Work request: Each line from the first down to the one containing "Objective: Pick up" should be returned exactly as it appears below.

Given information:
[Start of Attachment]
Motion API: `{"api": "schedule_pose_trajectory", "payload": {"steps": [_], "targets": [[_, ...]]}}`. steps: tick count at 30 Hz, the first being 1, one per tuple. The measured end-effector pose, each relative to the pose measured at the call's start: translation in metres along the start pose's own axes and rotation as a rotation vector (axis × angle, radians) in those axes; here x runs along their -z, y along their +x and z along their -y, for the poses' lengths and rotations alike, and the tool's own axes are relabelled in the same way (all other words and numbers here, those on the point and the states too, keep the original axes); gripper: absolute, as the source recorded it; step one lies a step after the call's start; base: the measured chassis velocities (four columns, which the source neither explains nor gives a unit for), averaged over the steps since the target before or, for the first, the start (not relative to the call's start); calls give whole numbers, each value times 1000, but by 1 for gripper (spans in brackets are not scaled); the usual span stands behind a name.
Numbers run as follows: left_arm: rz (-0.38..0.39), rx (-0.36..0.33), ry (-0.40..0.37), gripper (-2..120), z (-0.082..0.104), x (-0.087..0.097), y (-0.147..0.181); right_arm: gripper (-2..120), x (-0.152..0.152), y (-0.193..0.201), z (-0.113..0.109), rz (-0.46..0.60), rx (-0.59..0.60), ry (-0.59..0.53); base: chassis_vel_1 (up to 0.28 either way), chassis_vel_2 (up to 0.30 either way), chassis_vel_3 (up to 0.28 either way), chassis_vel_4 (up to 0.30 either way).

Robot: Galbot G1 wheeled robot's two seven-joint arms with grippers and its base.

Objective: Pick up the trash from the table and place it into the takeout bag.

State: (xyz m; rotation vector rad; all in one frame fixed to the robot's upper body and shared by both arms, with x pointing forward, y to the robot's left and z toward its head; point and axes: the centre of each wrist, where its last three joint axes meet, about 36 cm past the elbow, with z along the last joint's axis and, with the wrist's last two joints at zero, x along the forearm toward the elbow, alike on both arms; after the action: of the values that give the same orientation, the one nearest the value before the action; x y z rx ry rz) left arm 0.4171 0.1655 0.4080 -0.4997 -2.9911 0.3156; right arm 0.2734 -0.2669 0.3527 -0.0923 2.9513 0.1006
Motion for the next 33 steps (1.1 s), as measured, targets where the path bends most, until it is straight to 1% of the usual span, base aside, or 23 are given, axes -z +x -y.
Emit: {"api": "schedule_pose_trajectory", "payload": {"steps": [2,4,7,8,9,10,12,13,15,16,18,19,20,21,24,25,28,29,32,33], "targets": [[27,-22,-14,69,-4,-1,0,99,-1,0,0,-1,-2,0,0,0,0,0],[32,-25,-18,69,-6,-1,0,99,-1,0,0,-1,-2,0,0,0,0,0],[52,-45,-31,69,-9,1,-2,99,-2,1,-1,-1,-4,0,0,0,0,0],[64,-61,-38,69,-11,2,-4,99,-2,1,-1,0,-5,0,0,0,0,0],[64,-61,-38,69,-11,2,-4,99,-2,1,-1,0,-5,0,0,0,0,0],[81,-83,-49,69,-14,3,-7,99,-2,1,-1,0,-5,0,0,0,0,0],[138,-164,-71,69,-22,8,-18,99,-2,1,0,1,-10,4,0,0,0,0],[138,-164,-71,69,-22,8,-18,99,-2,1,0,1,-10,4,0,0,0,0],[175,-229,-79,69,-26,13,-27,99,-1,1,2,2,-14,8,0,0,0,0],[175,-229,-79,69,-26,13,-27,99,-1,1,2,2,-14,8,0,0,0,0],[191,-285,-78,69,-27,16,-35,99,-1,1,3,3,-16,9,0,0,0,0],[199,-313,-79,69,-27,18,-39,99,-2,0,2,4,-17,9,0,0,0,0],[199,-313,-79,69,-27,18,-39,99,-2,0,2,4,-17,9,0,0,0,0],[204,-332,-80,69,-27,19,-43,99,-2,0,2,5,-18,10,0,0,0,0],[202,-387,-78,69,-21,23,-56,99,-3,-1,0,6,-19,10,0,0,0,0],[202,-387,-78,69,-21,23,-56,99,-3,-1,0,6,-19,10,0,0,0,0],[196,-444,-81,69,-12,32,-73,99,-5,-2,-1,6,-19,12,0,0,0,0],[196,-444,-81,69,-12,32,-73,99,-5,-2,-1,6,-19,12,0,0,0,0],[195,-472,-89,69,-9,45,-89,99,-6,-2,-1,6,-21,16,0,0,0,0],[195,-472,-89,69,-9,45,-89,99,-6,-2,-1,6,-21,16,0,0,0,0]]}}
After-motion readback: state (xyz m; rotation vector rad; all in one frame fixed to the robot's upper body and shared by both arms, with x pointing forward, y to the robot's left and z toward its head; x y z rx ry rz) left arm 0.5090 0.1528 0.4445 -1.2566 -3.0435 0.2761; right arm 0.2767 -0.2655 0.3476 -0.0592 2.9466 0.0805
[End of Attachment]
Exercise output:
Motion API: `{"api": "schedule_pose_trajectory", "payload": {"steps": [_], "targets": [[_, ...]]}}`. steps: tick count at 30 Hz, the first being 1, one per tuple. The measured end-effector pose, each relative to the pose measured at the call's start: translation in metres along the start pose's own axes and rotation as a rotation vector (axis × angle, radians) in those axes; here x runs along their -z, y along their +x and z along their -y, for the poses' lengths and rotations alike, and the tool's own axes are relabelled in the same way (all other words and numbers here, those on the point and the states too, keep the original axes); gripper: absolute, as the source recorded it; step one lies a step after the call's start; base: the measured chassis velocities (four columns, which the source neither explains nor gives a unit for), averaged over the steps since the target before or, for the first, the start (not relative to the call's start); calls give whole numbers, each value times 1000, but by 1 for gripper (spans in brackets are not scaled); the usual span stands behind a name.
Numbers run as follows: left_arm: rz (-0.38..0.39), rx (-0.36..0.33), ry (-0.40..0.37), gripper (-2..120), z (-0.082..0.104), x (-0.087..0.097), y (-0.147..0.181); right_arm: gripper (-2..120), x (-0.152..0.152), y (-0.193..0.201), z (-0.113..0.109), rz (-0.46..0.60), rx (-0.59..0.60), ry (-0.59..0.53); base: chassis_vel_1 (up to 0.28 either way), chassis_vel_2 (up to 0.30 either way), chassis_vel_3 (up to 0.28 either way), chassis_vel_4 (up to 0.30 either way).

Robot: Galbot G1 wheeled robot's two seven-joint arms with grippers and its base.

Objective: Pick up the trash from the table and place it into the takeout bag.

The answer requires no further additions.